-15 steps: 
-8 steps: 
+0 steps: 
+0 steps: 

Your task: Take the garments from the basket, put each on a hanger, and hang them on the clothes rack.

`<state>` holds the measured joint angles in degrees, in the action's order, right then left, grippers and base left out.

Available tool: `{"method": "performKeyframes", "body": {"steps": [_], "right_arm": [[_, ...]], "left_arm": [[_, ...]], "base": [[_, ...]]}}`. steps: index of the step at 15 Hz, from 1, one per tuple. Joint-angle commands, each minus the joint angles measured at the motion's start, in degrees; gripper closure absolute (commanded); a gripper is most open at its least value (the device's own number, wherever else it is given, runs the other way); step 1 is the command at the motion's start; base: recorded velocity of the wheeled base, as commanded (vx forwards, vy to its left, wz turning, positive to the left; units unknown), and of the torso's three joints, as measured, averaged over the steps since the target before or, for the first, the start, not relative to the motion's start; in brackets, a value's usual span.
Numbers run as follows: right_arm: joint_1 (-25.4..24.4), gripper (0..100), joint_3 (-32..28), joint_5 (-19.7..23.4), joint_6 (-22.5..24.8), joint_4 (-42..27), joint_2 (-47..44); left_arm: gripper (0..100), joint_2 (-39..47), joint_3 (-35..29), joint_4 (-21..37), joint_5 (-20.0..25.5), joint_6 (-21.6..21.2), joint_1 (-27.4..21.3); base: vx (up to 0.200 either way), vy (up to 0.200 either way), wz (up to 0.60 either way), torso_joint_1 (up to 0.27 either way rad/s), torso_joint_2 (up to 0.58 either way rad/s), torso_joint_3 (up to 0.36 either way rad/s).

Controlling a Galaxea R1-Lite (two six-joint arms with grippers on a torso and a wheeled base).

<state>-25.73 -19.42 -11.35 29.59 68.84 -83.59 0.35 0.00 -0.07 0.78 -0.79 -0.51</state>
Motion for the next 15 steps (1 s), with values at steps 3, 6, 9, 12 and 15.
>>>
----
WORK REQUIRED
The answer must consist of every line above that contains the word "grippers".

RESULT FOR THIS TASK
`<state>` holds the measured joint angles in degrees, in the action's order, right then left, grippers and base left out.
Controlling a Galaxea R1-Lite (two six-joint arms with grippers on a torso and a wheeled base).

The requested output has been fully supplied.